Not by a slim margin. Not on a technicality. General Motors outsold Tesla in electric vehicles across Canada for the entire 2025 calendar year, capturing 21.2% of the national EV market with over 25,000 registrations. Tesla? Their sales cratered 63.5% year-over-year. In Quebec alone, Tesla registrations dropped nearly 85% between Q4 2024 and Q1 2025.

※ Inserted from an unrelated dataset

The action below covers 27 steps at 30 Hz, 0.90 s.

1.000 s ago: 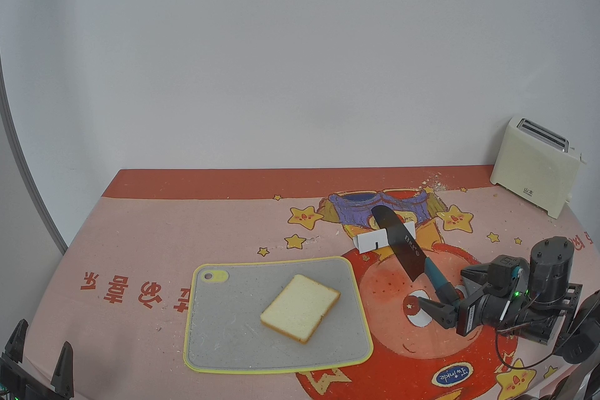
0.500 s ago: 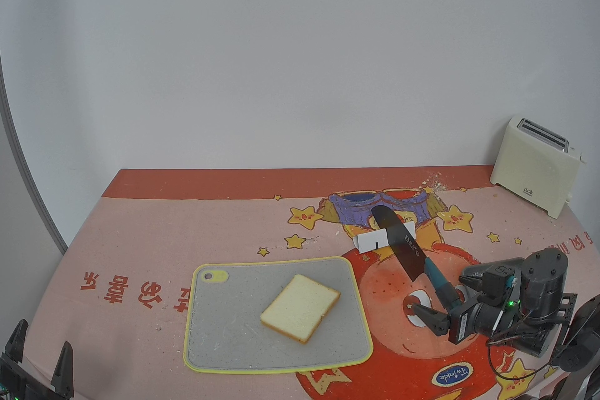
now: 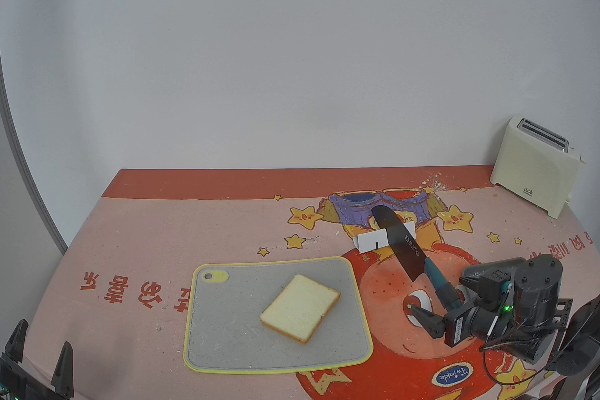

This isn't a blip. This is a power shift — and it tells us everything about where the Canadian EV market is heading in 2026 and beyond.
⚡ Key Takeaways
- ✓ GM sold over 25,000 EVs in Canada in 2025, capturing 21.2% market share — making it the country's #1 EV brand
- ✓ Tesla's Canadian sales plunged 63.5% to roughly 19,829 units, driven by political backlash, pricing, and brand erosion
- ✓ The Chevy Equinox EV was the #2 most-registered EV in Canada in 2025, with nearly 5,000 units sold in H1 alone
- ✓ Cadillac led the luxury EV segment with 32.1% market share — more than any other premium brand
- ✓ With BYD preparing to enter the Canadian market and Hyundai/Kia growing fast, the competitive landscape is only getting tighter
The Numbers Don't Lie
Let's lay this out clearly. GM didn't just edge past Tesla — they lapped them.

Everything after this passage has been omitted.